Estudo da ESPN mostra que o futebol gerou muita repercussão naquele país, inclusive para as marcas que se aliaram ao evento
A Copa do Mundo de futebol parece, finalmente, ter ganho alguma importância nos Estados Unidos. Segundo os resultados de uma iniciativa de medição de audiência em diversas mídias, chamada XP, cerca de 160 milhões de norte-americanos foram impactados em algum momento pelo evento nas transmissões da ESPN, seja em televisão, rádio, impresso ou internet. O número representa 55% da população daquele país.
A maior parte da audiência assistiu ao evento fora de casa (50%) e em mais de uma tela (26% do total da audiência era multiplataforma, contando por cerca de 46% do tempo gasto com cobertura da Copa.

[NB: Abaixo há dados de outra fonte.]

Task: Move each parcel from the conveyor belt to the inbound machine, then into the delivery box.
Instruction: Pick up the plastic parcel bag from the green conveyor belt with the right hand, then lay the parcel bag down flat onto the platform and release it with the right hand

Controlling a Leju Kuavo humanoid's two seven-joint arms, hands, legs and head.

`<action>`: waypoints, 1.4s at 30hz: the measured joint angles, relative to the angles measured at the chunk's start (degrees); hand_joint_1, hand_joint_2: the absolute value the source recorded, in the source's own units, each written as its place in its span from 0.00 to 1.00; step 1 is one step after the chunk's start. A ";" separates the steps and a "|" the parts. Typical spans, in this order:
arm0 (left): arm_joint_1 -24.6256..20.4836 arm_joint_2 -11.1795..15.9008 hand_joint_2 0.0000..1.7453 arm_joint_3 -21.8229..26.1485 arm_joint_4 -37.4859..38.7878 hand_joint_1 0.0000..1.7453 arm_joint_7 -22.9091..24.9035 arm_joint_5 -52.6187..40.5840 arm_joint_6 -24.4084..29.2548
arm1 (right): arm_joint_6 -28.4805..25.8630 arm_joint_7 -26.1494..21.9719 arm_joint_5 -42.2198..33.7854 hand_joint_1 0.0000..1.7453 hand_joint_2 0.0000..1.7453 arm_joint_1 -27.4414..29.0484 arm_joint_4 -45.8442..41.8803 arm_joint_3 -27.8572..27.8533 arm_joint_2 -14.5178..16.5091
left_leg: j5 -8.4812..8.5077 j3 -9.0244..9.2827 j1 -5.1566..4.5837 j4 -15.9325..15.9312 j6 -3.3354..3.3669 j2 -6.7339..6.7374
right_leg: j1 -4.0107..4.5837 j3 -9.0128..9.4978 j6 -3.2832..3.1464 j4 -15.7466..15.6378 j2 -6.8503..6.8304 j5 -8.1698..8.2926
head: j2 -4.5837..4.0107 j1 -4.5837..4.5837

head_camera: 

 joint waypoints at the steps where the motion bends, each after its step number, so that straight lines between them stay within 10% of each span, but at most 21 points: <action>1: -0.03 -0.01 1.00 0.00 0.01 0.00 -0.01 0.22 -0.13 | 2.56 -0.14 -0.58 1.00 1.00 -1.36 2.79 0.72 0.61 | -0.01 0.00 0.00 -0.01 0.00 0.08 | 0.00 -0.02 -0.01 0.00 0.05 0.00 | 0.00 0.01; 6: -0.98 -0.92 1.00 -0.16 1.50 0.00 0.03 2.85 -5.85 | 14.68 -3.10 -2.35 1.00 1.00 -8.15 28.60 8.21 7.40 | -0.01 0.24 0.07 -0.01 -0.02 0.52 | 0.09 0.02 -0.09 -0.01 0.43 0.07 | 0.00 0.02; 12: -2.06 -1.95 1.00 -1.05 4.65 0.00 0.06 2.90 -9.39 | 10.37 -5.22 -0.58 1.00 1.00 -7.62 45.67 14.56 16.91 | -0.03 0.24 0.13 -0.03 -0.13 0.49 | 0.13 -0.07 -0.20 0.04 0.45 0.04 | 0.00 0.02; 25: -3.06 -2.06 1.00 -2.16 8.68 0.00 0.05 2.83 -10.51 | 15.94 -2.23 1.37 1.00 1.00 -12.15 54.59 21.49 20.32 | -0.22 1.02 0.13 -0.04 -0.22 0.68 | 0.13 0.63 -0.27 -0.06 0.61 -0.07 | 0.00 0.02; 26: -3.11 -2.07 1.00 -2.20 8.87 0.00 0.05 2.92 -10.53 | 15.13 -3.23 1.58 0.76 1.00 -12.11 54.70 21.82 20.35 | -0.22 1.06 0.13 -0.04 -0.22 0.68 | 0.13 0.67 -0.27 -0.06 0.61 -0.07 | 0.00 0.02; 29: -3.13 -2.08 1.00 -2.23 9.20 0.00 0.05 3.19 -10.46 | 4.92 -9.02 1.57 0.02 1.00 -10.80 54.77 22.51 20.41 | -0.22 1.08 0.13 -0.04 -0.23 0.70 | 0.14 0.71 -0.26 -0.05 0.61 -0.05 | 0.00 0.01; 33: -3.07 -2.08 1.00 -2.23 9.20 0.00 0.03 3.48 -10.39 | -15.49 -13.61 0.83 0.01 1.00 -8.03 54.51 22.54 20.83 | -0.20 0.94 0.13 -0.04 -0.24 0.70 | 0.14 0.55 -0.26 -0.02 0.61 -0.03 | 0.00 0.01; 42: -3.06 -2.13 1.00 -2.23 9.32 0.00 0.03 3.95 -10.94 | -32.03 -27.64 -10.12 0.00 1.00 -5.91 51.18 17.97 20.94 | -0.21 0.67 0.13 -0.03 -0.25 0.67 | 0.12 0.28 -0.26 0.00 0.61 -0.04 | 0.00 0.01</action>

E se trata de um grupo ativo, já que os patrocinadores da Copa tiveram um aumento de 20% nas citações boca-a-boca, de acordo com a Keller Fay Group, uma das empresas que tiveram seus dados inseridos na pesquisa. O percentual é muito parecido com o obtido no Super Bowl deste ano.
Além desse instituto, o estudo incluiu dados da Nielsen, que tem um painel que mistura audiência de TV, online e mobile; a Wharton Interactive Media, que criou perfis detalhados da audiência em internet e mobile; e o Media Ad Lab, da Walt Disney.

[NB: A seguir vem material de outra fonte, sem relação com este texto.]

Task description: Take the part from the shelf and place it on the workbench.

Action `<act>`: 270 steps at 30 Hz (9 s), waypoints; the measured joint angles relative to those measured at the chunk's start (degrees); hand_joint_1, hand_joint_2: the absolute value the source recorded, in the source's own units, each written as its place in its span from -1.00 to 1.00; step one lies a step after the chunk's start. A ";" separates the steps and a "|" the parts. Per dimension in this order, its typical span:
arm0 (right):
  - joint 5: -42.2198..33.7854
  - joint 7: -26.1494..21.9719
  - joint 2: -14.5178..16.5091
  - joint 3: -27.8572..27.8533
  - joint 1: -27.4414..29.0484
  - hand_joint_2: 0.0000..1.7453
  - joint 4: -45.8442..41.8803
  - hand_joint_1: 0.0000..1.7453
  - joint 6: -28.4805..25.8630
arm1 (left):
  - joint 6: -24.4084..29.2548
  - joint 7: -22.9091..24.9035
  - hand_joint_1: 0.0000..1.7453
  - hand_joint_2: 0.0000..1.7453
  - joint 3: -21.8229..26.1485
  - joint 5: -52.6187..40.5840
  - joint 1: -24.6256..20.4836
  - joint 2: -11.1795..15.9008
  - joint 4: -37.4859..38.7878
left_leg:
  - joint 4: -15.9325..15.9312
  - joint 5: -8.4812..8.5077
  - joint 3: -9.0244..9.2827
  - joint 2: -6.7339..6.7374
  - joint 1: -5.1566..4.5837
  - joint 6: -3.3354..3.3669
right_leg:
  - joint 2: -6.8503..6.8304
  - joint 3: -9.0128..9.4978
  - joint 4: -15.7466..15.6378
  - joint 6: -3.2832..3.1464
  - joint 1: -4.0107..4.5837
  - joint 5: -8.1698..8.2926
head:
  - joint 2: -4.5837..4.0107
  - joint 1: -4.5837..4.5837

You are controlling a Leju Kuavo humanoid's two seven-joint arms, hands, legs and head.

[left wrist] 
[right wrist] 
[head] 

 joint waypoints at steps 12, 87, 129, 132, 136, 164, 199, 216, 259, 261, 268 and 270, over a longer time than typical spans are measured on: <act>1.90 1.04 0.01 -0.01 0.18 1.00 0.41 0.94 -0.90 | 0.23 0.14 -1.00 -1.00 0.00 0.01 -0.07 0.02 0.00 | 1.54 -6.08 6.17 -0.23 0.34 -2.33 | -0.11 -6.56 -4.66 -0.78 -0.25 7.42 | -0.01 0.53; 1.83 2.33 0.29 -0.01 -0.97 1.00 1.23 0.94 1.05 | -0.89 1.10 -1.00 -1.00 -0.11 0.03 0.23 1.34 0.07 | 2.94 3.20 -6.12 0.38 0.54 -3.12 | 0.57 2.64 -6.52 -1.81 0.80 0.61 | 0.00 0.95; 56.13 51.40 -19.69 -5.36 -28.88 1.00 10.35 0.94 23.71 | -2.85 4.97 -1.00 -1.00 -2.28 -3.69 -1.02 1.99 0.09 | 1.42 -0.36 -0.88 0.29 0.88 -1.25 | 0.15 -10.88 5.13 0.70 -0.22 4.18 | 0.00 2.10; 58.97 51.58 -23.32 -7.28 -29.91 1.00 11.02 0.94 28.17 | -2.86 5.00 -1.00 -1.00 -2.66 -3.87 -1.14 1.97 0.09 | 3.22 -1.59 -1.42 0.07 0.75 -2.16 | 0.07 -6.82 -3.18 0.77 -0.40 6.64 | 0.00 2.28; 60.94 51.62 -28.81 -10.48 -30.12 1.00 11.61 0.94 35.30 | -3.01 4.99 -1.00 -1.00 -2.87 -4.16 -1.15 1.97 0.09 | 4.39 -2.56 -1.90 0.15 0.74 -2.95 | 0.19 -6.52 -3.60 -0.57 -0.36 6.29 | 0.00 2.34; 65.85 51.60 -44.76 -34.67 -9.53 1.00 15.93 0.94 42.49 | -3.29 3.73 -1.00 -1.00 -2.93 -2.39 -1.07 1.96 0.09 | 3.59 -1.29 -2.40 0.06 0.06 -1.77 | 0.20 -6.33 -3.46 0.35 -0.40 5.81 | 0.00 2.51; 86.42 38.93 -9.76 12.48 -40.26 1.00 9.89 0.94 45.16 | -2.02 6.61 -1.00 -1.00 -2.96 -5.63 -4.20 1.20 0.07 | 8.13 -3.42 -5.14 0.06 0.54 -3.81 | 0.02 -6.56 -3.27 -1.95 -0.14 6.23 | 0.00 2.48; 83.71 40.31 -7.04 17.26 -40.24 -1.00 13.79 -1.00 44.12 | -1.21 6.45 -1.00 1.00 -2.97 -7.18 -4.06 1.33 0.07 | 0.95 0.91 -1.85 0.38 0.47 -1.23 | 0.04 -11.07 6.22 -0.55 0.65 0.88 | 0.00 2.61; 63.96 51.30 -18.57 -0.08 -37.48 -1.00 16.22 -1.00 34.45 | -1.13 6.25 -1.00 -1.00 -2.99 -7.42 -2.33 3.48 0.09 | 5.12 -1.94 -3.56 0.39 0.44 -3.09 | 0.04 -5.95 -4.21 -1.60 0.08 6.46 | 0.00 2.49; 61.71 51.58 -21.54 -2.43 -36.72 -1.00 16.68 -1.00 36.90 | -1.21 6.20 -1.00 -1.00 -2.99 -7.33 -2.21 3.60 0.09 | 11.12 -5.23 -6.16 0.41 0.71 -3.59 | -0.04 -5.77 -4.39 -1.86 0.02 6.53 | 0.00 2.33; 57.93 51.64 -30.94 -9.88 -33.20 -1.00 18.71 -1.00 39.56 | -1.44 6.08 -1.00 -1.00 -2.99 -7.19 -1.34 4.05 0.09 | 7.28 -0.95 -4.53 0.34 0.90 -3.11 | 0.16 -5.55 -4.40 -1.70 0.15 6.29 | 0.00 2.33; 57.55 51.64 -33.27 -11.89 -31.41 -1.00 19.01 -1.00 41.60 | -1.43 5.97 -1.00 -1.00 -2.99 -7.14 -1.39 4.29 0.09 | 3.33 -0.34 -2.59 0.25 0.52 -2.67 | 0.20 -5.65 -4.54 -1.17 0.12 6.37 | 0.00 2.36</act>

A pesquisa quis, além de medir a audiência, auferir a efetividade da publicidade. As propagandas que faziam uma ligação direta com o esporte tiveram melhores resultados.
Alguns exemplos de estratégias foram da Anheuser-Busch, que criou os programas Bud House e Man of the Match e usou o sistema de medição da ESPN para monitorar a conversa sobre eles em tempo real.